C'est très pratique et confortable pour un responsable politique (qui peut se défausser ainsi de ses responsabilités sur la banque centrale), mais cela réduit fortement sa marge de manoeuvre, soumise au bon vouloir de la banque centrale...et cela réduit tout autant le pouvoir de décision des électeurs et du peuple sur les sujets économiques, ce qui est évidemment incompatible avec une vraie démocratie. Nous avons pu le vérifier ces dernières années avec les lourdes interventions de la BCE dans les politiques économiques des pays européens (Italie, Portugal, Espagne et Grèce en particulier).
Nous sommes aujourd'hui dans une situation vraiment spéciale, où toutes les grandes économies font tourner leur planche à billets pour financer des déficits publics, et où les états créent comme avant leur propre monnaie dans les faits. Je l'ai déjà dit, je ne pense pas que cette politique fonctionnera...Toutes les expériences passées de planche à billets ont échoué, et je ne peux pas croire qu'imprimer (même électroniquement) un bout de papier pourra un jour créer une richesse réelle quelque part. Cela suppose de l'initiative privée, du travail, de l'innovation !
Donner aux consommateurs de l'argent imprimé pour qu'ils consomment plus a au contraire des effets très nocifs à moyen et long terme :
- On maintient en vie des unités de production devenues non compétitives, qui n'auront pas besoin de se remettre en cause et de devenir plus productives.

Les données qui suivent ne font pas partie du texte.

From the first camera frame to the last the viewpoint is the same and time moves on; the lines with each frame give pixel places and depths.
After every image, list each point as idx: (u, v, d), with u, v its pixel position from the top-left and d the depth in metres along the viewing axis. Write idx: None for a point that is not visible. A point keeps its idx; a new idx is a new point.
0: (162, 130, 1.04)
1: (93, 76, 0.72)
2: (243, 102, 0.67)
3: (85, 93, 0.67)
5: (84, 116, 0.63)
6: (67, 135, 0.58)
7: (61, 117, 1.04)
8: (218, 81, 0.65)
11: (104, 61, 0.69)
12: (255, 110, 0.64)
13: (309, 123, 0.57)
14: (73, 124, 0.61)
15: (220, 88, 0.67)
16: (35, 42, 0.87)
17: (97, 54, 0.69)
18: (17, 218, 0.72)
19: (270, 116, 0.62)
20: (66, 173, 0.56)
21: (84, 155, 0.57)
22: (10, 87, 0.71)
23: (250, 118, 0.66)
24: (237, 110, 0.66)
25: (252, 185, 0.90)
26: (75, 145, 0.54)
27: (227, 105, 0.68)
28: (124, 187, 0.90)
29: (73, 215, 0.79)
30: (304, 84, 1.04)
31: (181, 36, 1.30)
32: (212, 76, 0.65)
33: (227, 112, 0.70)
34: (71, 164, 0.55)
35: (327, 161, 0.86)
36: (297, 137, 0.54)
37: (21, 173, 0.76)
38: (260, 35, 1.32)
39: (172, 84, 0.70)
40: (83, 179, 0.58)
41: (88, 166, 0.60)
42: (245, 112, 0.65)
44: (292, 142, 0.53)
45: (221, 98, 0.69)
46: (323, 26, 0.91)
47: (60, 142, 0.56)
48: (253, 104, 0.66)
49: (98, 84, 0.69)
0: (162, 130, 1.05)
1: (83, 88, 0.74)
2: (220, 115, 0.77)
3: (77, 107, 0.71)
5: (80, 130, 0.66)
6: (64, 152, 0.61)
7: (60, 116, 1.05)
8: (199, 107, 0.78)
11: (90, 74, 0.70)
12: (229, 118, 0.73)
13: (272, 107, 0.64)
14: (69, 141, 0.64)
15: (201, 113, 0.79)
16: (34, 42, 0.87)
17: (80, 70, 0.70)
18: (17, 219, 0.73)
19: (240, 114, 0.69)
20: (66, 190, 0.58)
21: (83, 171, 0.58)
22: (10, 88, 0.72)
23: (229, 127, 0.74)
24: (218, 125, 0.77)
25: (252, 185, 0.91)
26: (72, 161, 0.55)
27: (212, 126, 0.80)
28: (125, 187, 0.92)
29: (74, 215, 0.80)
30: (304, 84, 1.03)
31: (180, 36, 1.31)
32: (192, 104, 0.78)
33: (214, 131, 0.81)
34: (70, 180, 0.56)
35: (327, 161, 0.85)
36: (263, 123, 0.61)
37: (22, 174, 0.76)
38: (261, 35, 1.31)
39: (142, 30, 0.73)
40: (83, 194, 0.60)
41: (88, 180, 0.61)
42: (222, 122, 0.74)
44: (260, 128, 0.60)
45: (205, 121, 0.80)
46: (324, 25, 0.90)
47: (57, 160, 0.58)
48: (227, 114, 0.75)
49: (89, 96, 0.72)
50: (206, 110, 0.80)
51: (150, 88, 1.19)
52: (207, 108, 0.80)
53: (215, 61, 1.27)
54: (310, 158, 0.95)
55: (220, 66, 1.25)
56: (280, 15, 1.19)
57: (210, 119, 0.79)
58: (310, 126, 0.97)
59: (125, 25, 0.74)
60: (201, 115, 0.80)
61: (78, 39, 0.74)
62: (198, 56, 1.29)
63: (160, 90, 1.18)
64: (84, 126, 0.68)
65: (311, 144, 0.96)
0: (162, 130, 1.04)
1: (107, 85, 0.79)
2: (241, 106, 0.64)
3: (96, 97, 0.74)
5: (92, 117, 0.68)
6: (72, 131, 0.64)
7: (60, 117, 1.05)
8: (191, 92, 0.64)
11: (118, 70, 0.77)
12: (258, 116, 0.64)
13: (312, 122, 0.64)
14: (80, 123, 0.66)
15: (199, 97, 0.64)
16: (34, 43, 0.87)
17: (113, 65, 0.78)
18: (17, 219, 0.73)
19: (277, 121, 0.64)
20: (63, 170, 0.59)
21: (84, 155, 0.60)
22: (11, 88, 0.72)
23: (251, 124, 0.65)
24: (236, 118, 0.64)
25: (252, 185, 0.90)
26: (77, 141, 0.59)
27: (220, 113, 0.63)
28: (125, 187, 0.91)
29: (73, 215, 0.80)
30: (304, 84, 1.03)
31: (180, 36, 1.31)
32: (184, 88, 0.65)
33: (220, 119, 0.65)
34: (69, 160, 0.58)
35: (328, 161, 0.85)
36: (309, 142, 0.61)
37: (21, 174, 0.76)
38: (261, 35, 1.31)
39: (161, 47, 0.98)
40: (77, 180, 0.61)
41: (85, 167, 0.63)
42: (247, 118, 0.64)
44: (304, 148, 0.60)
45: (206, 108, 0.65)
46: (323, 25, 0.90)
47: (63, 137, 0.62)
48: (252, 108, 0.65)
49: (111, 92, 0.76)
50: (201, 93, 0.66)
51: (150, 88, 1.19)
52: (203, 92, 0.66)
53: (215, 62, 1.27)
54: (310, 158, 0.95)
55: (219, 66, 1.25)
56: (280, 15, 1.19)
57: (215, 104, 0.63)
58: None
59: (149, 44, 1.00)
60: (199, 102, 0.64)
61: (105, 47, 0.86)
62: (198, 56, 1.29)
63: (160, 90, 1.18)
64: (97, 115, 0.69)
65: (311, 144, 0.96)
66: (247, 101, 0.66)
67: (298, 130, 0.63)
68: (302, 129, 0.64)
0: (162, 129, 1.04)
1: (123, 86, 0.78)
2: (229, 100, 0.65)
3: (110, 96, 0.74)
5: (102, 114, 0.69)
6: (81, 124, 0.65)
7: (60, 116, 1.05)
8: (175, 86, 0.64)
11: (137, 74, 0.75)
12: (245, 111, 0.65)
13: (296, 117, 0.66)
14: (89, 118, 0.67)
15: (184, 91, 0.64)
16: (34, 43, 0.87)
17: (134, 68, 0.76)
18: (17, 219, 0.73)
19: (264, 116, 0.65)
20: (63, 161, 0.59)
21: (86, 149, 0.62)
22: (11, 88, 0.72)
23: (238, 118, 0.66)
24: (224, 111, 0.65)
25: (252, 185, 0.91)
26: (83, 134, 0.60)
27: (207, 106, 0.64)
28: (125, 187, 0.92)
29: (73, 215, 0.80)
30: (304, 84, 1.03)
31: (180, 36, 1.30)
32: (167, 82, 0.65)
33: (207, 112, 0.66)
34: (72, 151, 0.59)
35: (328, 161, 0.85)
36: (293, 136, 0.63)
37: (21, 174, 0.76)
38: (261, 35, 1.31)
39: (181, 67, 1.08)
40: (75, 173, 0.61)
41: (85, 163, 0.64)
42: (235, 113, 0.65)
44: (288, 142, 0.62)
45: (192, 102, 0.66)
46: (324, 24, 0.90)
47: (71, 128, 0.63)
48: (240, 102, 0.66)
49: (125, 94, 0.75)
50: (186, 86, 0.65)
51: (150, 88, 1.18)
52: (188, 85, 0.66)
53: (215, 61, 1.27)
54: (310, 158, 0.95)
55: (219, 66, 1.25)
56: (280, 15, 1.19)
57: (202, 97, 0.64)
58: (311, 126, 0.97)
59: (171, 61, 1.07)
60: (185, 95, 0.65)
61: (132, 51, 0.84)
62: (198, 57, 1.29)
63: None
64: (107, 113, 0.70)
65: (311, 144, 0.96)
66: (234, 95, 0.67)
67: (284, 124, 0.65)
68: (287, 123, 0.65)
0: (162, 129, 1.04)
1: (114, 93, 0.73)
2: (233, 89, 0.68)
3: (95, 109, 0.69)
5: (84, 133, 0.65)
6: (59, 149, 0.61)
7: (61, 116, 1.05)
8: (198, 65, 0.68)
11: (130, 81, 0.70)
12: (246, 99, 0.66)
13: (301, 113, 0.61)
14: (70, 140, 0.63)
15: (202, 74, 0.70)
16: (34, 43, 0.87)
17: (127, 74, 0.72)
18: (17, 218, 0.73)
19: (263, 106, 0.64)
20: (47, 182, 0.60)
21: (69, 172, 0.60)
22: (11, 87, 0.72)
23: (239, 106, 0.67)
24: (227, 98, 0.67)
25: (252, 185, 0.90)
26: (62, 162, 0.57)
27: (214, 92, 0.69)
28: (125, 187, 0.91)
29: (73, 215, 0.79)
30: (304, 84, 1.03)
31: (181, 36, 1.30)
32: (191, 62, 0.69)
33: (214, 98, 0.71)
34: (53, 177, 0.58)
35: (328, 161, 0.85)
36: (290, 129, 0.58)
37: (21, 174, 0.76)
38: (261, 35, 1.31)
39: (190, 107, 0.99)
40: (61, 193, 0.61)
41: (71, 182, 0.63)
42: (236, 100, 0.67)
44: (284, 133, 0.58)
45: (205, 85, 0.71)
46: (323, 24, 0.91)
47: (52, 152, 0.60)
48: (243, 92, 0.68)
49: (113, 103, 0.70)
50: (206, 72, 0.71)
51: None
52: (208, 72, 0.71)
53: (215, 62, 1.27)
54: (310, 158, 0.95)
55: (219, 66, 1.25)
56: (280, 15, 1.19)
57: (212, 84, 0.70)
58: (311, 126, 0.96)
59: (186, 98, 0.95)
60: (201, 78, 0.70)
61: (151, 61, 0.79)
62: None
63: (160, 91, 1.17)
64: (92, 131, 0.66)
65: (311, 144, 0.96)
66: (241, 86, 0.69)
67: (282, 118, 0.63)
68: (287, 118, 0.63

- On freine les innovations, puisque les entrepreneurs n'ont plus besoin de créer de nouveaux produits et de nouveaux besoins, les consommateurs étant artificiellement incités à consommer ce qui existe.
- On augmente les inégalités en créant des bulles d'actifs qui gonflent artificiellement le patrimoine de certains.
- On provoquera tôt ou tard une perte de confiance dans la monnaie émise et une crise monétaire grave, précédée d'un épisode de dépression déflationniste qui correspondra au moment où les stimulations des banques centrales n'auront plus d'effet).
Les crises sont des épisodes normaux dans toute économie, ce sont des occasions d'accélérer l'innovation et la productivité. Les politiques économiques actuelles basées sur l'intervention des banques centrales sont anti-démocratiques (on s'en remet à des institutions non élues), bloquent les possibilités d'évolution de nos économies et de nos sociétés, et aboutiront inévitablement à une crise économique majeure.